• [YOUR INSTRUCTIONS]: What you produce should be every line from the data that includes "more".

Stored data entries
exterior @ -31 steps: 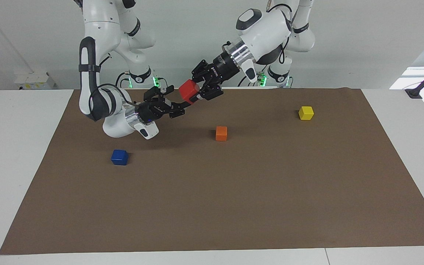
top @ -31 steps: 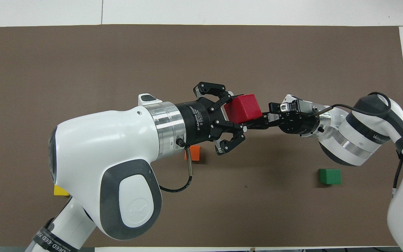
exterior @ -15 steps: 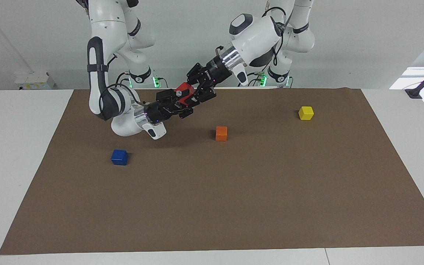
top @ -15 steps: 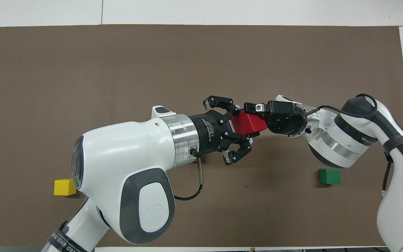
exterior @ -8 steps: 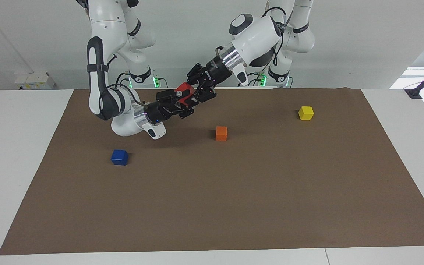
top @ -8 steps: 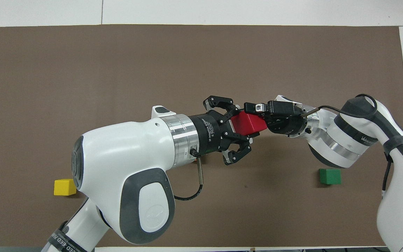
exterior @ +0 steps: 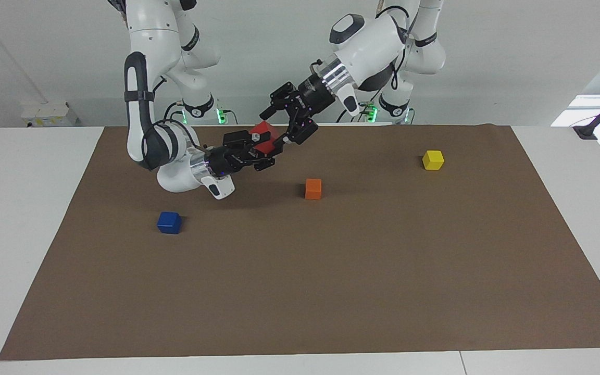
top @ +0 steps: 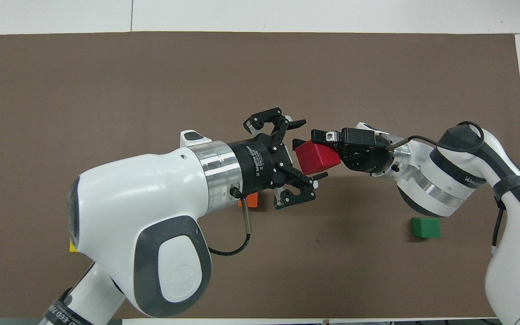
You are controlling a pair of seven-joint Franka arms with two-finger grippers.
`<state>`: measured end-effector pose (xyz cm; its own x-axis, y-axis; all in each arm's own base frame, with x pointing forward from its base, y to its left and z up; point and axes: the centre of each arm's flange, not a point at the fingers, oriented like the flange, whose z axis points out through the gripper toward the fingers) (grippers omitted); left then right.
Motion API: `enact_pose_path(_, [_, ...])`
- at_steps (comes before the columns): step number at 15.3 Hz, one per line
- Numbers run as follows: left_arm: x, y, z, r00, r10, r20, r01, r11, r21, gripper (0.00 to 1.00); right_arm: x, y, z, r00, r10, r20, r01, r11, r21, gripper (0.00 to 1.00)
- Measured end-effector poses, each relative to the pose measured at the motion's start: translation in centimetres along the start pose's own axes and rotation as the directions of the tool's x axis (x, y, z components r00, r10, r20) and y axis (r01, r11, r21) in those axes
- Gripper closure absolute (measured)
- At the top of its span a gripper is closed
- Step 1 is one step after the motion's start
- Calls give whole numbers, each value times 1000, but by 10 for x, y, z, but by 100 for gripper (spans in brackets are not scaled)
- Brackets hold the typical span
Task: Transfer red block to right arm and stack on blue block
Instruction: 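Open the left gripper while the right gripper pulls the red cube away, then carry the red cube toward the blue cube while the left gripper retracts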
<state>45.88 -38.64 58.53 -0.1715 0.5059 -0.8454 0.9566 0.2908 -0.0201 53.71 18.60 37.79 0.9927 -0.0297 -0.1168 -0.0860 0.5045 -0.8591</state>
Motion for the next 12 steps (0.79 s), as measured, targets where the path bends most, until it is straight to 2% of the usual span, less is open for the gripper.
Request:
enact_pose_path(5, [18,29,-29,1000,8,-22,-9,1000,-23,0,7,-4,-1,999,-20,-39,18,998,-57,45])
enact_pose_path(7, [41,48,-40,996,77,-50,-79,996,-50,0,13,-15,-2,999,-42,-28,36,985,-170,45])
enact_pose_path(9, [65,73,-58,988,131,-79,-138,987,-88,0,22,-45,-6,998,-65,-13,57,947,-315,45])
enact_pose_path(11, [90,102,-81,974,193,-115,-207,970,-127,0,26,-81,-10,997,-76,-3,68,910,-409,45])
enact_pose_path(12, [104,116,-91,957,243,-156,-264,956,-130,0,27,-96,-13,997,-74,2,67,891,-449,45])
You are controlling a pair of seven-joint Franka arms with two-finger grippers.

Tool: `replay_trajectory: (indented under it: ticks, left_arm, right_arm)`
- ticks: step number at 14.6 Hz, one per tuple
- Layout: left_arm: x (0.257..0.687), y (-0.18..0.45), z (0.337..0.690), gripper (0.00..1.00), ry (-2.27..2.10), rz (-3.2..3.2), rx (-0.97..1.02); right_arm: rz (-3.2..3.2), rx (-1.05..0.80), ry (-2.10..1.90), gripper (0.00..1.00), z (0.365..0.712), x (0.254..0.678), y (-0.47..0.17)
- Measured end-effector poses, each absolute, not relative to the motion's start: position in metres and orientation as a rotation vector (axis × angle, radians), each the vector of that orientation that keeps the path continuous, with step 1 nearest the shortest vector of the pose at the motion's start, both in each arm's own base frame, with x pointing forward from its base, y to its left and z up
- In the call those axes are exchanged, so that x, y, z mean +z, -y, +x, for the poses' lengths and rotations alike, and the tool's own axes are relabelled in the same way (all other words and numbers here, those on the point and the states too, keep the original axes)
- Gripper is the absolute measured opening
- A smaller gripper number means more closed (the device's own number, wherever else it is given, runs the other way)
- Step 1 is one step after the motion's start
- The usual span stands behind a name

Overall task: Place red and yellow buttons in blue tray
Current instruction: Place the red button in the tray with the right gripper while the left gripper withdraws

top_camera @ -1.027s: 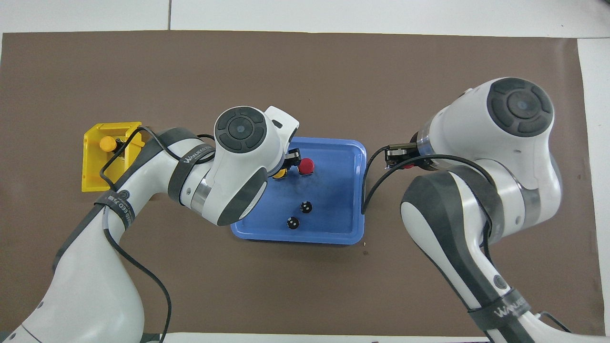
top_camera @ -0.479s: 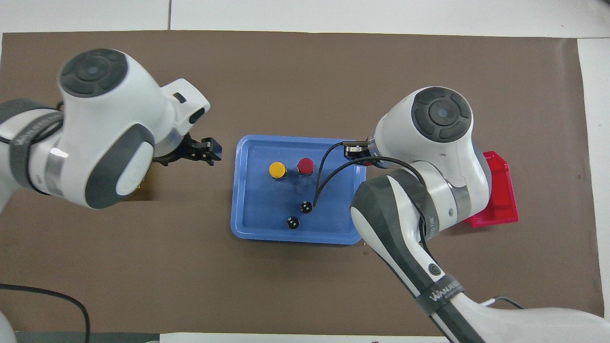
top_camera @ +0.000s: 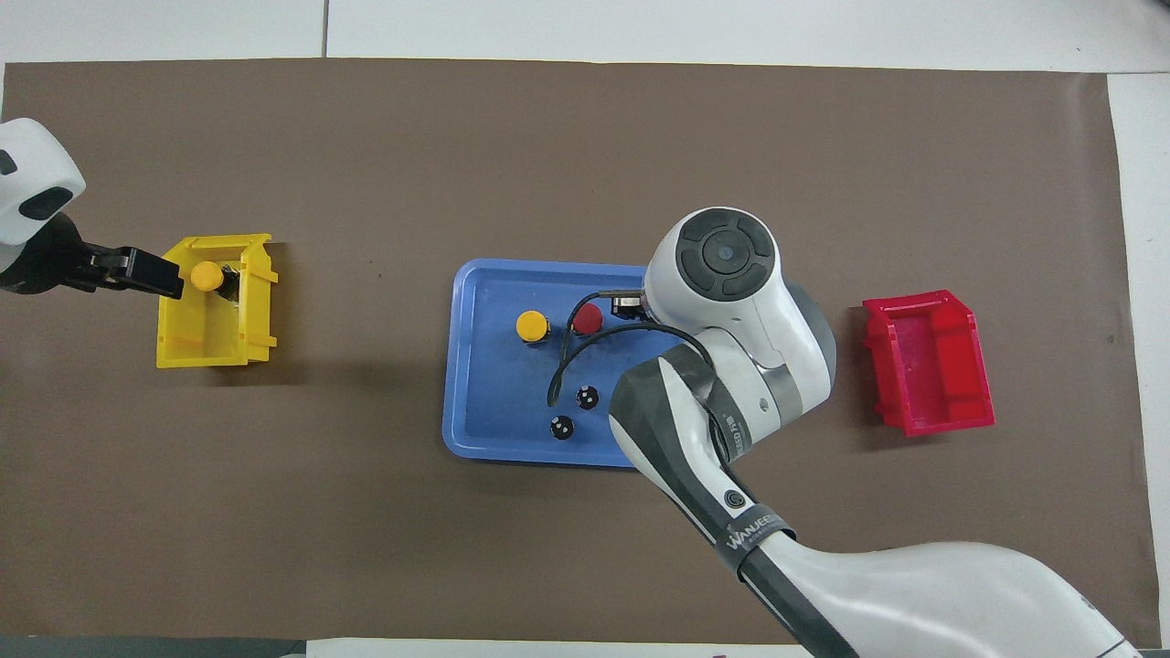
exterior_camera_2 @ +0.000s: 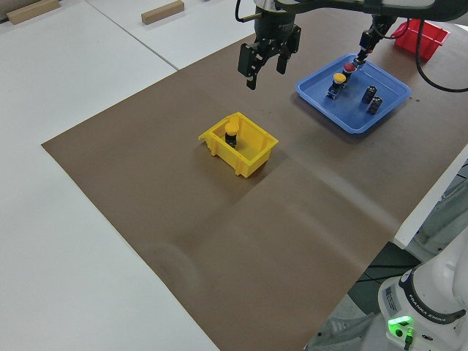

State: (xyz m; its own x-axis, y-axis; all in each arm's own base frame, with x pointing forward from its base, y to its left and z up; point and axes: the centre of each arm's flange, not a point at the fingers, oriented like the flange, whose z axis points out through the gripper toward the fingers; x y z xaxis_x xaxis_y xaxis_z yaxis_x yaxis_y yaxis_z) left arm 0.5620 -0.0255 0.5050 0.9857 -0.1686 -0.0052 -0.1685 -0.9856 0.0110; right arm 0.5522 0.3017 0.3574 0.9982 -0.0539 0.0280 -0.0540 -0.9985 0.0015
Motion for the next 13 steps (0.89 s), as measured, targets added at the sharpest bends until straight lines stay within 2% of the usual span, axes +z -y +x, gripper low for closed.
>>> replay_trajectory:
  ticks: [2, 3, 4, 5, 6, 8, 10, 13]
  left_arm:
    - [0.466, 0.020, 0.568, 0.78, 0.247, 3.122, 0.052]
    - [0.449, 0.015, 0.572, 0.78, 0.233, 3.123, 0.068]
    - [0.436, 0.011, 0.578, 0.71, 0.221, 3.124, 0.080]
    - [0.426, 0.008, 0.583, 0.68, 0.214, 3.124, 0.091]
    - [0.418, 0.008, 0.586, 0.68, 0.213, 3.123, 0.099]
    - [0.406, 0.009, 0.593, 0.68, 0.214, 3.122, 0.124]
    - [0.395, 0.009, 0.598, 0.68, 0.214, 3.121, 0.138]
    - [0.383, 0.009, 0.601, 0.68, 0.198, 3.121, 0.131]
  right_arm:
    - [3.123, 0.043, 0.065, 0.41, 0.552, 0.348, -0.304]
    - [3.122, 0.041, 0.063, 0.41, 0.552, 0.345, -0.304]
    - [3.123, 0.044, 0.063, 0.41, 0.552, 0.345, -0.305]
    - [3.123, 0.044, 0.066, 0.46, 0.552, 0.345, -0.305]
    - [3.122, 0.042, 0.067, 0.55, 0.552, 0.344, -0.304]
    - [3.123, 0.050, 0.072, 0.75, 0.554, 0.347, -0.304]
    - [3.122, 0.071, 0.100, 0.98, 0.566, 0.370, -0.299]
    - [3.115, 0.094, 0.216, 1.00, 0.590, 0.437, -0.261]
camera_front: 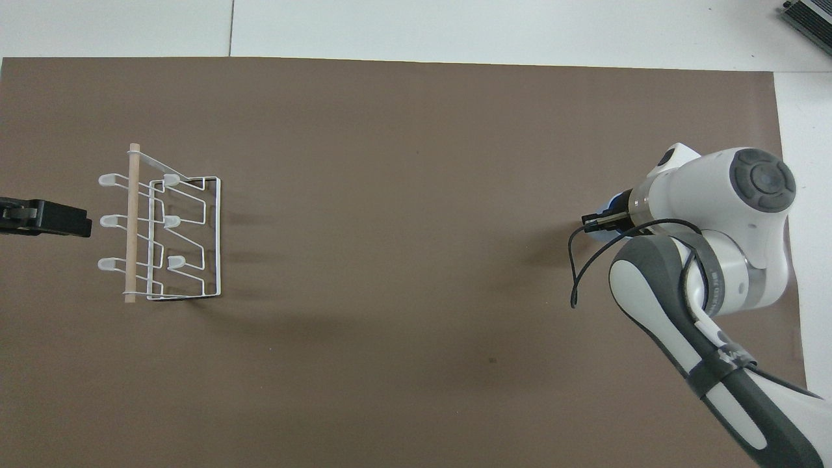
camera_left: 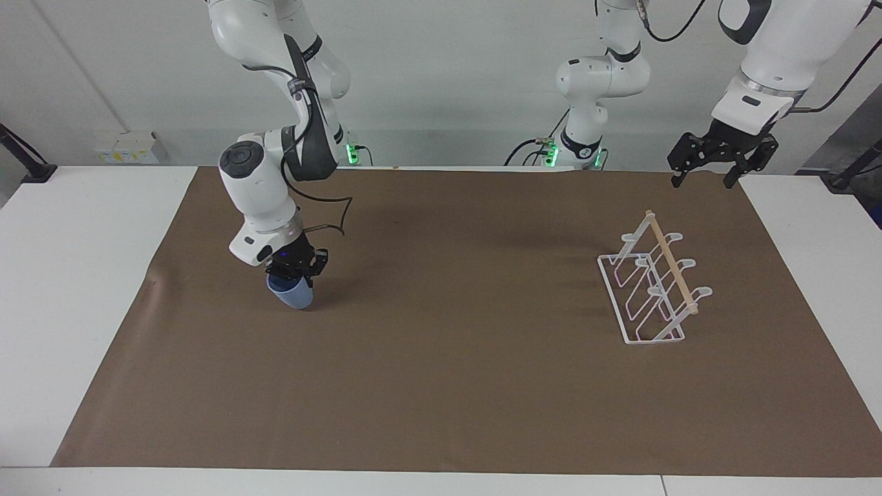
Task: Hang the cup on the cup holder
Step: 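Lift the blue cup with the right gripper and carry it toward the rack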
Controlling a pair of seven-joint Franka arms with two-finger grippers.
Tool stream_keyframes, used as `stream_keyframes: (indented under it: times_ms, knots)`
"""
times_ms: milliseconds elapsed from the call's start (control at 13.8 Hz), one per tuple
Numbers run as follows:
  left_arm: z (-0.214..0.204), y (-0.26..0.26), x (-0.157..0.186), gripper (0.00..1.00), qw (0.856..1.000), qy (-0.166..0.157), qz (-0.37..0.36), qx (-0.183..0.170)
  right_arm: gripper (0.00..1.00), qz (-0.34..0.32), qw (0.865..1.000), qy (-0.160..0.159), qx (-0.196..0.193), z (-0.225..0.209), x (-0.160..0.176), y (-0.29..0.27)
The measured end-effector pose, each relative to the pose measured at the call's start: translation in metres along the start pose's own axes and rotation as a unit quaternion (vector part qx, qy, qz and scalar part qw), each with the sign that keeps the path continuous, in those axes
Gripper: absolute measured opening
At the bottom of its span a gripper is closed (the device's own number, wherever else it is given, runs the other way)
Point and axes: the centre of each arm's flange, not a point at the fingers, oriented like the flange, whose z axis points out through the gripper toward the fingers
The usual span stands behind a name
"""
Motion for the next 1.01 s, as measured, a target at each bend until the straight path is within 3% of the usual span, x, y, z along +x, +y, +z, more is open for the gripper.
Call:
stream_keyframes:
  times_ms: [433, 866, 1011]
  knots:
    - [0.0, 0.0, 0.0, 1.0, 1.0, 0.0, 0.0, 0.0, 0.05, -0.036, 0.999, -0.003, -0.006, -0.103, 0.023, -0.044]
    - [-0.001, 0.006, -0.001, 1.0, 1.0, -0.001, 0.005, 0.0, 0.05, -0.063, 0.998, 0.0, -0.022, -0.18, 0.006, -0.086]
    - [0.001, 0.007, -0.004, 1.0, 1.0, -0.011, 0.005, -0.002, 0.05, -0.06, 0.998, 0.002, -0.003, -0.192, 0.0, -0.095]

• [RESPONSE]:
- A smaller gripper number means more closed (the device's own number, wherever else it is given, runs the other way)
Motion for the next 1.01 s, as measured, a target at each bend until the straight path is within 3% of the usual span, x, y, z along +x, +y, +z, more is open for the gripper.

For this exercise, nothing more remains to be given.